Chart below shows the SSEC is approaching 20-year support line (1).

Presumably this line is very important from a technical standpoint.

One would, upon first glance, assume that a break below it would usher in very bad things for the global economy and risk assets given the importance of China and the age of the support line at hand.

However, what if we suggested something crazy?

What if we suggested that not only will the SSEC break below line (1) in the chart above but that in doing so, it will prove largely irrelevant?


Because following its 2007 bubble top, the path the SSEC has taken closely resembles the average path other bubbles have taken off their tops in modern history.

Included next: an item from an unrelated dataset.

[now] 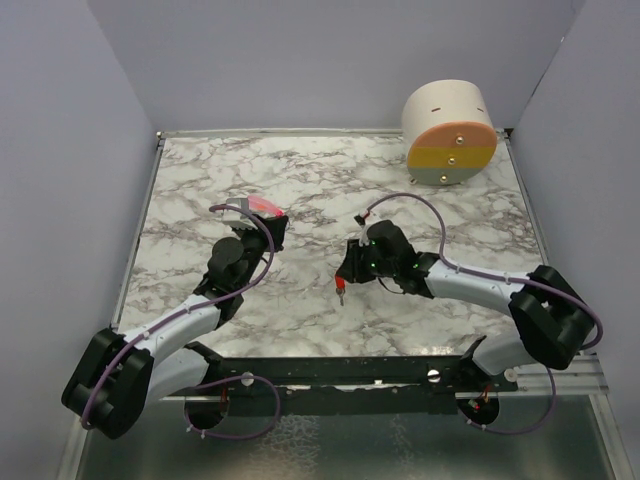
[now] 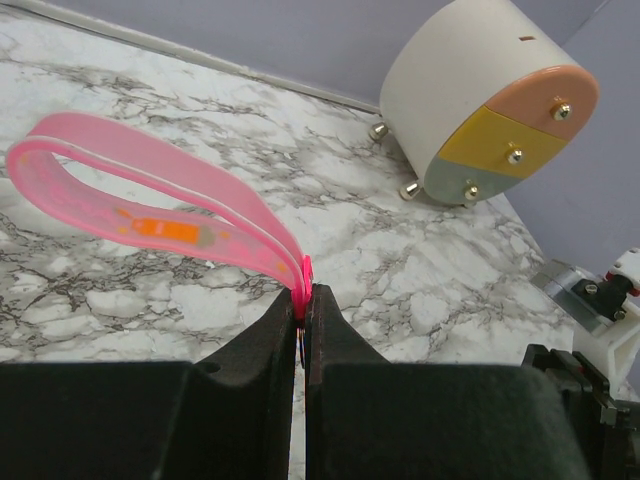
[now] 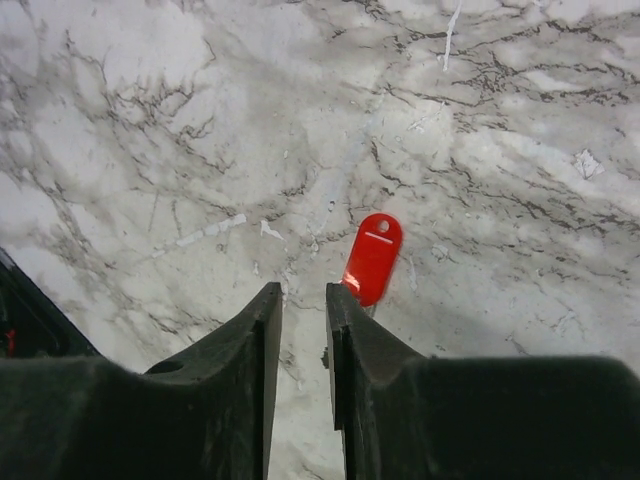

With the SSEC now 246 weeks from its 2007 high, the comparison below seems to be quite clear in suggesting that the index, should it continue to track the path the average bubble has taken, likely faces ~100 weeks / 2 years of listless trading lower before we can expect any type of rebound in prices.

Currently the SSEC trades at ~38% of its peak 2007 value.

The average bubble appears to bottom at ~30% of its peak price, implying the index could decline to ~1,775, or another 16%, before it bottoms out.

Our broader point is that history suggests the informational content delivered by the SSEC at this point off its 2007 bubble peak may not be so relevant in providing read-throughs to the rest of the global economy and the future direction of other asset prices.